#### [WHAT TO WORK ON]
Write the entries below out again exactly, but skip the pictures.

(Collection entries)

BEGIN

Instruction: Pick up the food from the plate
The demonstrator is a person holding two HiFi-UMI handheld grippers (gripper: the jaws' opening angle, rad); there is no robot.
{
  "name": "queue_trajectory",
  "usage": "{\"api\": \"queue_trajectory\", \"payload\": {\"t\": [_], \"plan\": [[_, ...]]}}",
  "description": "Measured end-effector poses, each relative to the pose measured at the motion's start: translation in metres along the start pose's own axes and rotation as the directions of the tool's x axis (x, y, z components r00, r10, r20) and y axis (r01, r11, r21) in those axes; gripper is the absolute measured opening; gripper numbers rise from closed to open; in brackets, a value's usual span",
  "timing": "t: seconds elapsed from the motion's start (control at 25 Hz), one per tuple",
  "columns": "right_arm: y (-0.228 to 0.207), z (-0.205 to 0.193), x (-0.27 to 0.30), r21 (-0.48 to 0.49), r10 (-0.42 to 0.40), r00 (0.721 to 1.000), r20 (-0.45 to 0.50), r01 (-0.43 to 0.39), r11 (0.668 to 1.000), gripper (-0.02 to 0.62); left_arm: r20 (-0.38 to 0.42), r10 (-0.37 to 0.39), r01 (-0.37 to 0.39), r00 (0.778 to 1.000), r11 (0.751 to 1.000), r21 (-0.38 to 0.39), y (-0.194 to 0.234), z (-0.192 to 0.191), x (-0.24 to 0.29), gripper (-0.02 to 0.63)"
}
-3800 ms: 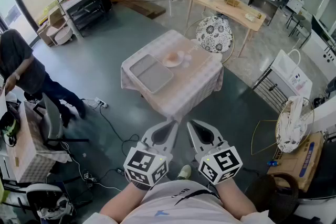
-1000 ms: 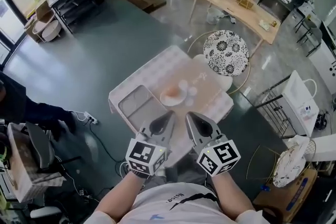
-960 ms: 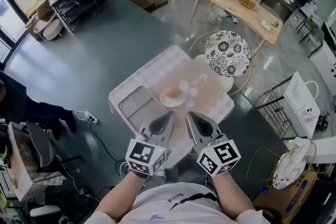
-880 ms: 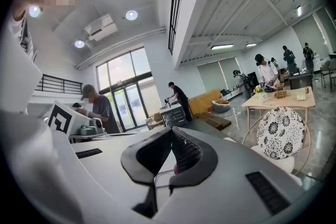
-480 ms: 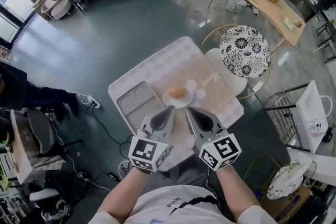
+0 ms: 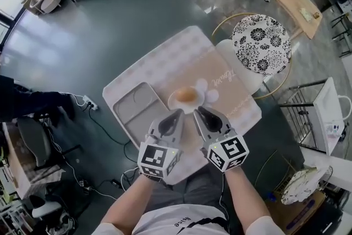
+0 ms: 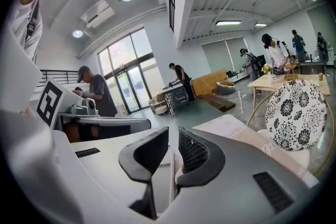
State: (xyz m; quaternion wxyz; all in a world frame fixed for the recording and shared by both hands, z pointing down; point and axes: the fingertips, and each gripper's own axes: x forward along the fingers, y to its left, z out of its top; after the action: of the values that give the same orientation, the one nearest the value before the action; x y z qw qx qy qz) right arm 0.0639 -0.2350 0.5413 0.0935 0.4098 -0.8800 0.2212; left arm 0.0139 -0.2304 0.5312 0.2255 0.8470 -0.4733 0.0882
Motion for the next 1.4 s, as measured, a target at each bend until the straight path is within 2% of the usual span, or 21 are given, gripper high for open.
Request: {"api": "queue_trajectory", "payload": {"t": [0.08, 0.44, 0.6, 1.04, 1.4], "plan": [[-0.01, -0.015, 0.013, 0.005, -0.015, 1.0, -0.015, 0.015, 1.0, 0.088, -0.002, 0.002, -0.002, 1.0, 1.0, -0.002, 0.008, -0.009, 0.008, 0.006], [-0.051, -0.09, 0.07, -0.033, -0.116, 0.986, -0.121, 0.113, 0.993, 0.267, -0.025, 0.014, -0.014, 1.0, 1.0, -0.014, 0.041, -0.049, 0.036, 0.006], [-0.066, -0.113, 0.091, -0.054, -0.161, 0.971, -0.176, 0.154, 0.987, 0.302, -0.031, 0.018, -0.019, 0.999, 1.0, -0.018, 0.054, -0.058, 0.041, 0.006], [-0.079, -0.151, 0.127, -0.133, -0.18, 0.945, -0.273, 0.149, 0.98, 0.405, -0.048, 0.018, -0.02, 0.999, 0.999, -0.032, 0.075, -0.081, 0.052, 0.006], [-0.088, -0.174, 0.141, -0.201, -0.214, 0.903, -0.371, 0.147, 0.969, 0.414, -0.047, 0.008, -0.009, 0.999, 0.999, -0.039, 0.082, -0.089, 0.059, 0.006]]}}
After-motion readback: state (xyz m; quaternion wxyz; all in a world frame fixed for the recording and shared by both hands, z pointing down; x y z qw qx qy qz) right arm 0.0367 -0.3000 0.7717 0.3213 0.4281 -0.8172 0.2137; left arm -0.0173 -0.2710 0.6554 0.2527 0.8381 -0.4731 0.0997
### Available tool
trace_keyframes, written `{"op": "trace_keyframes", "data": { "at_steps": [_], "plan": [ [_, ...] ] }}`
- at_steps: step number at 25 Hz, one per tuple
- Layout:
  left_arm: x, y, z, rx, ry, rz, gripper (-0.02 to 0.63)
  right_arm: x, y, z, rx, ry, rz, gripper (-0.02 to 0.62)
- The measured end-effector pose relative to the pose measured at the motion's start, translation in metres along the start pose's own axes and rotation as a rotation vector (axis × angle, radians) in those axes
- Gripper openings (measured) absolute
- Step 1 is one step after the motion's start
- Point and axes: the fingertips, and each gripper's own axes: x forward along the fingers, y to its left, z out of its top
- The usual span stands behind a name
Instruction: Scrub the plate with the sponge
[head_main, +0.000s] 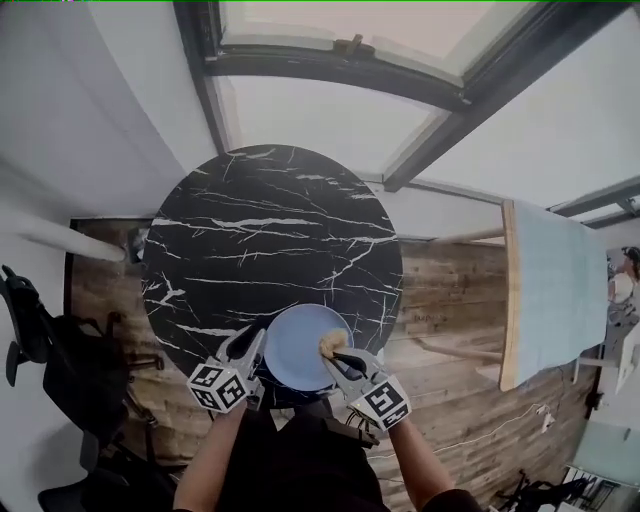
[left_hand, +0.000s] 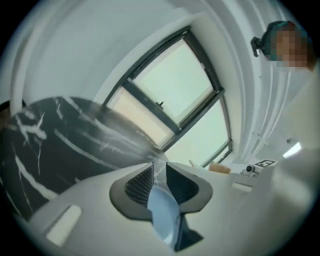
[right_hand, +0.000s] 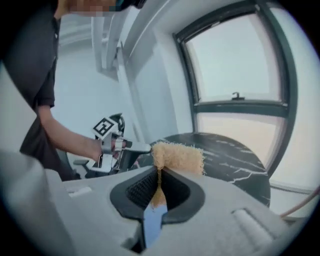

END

#### [WRITTEN SOLUTION]
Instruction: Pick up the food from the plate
The demonstrator is a person holding two HiFi-UMI handheld grippers (gripper: the jaws' opening angle, rad); there is no robot.
{
  "name": "queue_trajectory",
  "usage": "{\"api\": \"queue_trajectory\", \"payload\": {\"t\": [_], \"plan\": [[_, ...]]}}",
  "description": "Measured end-effector poses, each relative to the pose measured at the motion's start: translation in metres along the start pose's own axes and rotation as the directions of the tool's x axis (x, y, z components r00, r10, r20) and y axis (r01, r11, r21) in those axes; gripper is the absolute measured opening; gripper numbers rise from closed to open; in brackets, a value's usual span",
  "timing": "t: seconds elapsed from the motion's start (control at 25 Hz), one per tuple",
  "columns": "right_arm: y (-0.228 to 0.207), z (-0.205 to 0.193), x (-0.27 to 0.30), r21 (-0.48 to 0.49), r10 (-0.42 to 0.40), r00 (0.721 to 1.000), r20 (-0.45 to 0.50), r01 (-0.43 to 0.39), r11 (0.668 to 1.000), gripper (-0.02 to 0.62); left_arm: r20 (-0.38 to 0.42), r10 (-0.37 to 0.39), r01 (-0.37 to 0.39), r00 (0.778 to 1.000), r11 (0.751 to 1.000), r21 (-0.38 to 0.39), y (-0.194 to 0.234), z (-0.192 to 0.191), x (-0.24 to 0.29), gripper (-0.02 to 0.63)"
}
-3800 ms: 
-1000 ms: 
-960 ms: 
-880 ms: 
-480 ms: 
+0 ms: 
+0 ms: 
State: (xyz m; quaternion wxyz; all in a world frame fixed for the recording and shared by both hands, z pointing down; point and axes: the fingertips, and each gripper's own axes: x forward along the fingers, y to its left, z out of its top; after the action: of the values that give the same orientation, the one nearest the value before the action; x y z qw qx qy qz) right arm 0.0639 -0.2350 0.5413 0.0935 0.4098 -0.8800 0.2212; left arm 0.0139 -0.2304 0.5312 0.2255 0.8470 -0.4733 0.0882
Motion for the next 1.4 s, as measured, a target at each bend until the straight path is within 2% of the usual span, or 21 are given, gripper high for open.
Request: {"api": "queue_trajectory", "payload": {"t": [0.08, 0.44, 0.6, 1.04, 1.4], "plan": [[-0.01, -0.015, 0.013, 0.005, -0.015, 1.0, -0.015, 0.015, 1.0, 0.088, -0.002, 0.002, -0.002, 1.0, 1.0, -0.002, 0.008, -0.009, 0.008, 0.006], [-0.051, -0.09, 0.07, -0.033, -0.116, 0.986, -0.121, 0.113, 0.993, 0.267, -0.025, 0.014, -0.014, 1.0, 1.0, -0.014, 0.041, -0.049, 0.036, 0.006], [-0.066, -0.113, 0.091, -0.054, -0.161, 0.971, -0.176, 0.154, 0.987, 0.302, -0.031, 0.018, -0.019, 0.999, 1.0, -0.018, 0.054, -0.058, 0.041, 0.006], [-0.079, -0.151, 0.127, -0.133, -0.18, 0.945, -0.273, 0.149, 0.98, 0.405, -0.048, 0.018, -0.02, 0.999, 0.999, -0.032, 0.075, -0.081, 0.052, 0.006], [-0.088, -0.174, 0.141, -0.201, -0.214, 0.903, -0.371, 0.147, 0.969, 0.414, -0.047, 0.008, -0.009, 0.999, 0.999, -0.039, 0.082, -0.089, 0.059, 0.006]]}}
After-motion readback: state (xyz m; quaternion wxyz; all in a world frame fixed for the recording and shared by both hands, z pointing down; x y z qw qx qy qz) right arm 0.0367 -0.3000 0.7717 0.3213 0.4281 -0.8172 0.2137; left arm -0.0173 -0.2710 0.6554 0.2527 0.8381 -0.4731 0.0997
### Available tool
trace_keyframes, written `{"op": "trace_keyframes", "data": { "at_steps": [_], "plan": [ [_, ...] ] }}`
- at_steps: step number at 25 Hz, one per tuple
- Layout:
  left_arm: x, y, z, rx, ry, rz, gripper (-0.02 to 0.63)
  right_arm: x, y, z, rx, ry, rz, gripper (-0.02 to 0.62)
- The measured end-effector pose relative to the pose measured at the motion's start, translation in metres along the start pose's own axes and rotation as a rotation vector (axis × angle, radians) in those axes
- Gripper openings (measured) absolute
- Step 1 is one step after the motion's start
- Point and axes: the fingertips, and each gripper's own axes: x forward along the fingers, y to its left, z out of its top
- The usual span stands behind a name
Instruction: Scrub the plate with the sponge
[head_main, +0.000s] 
[left_hand, +0.000s] 
[right_hand, +0.000s] 

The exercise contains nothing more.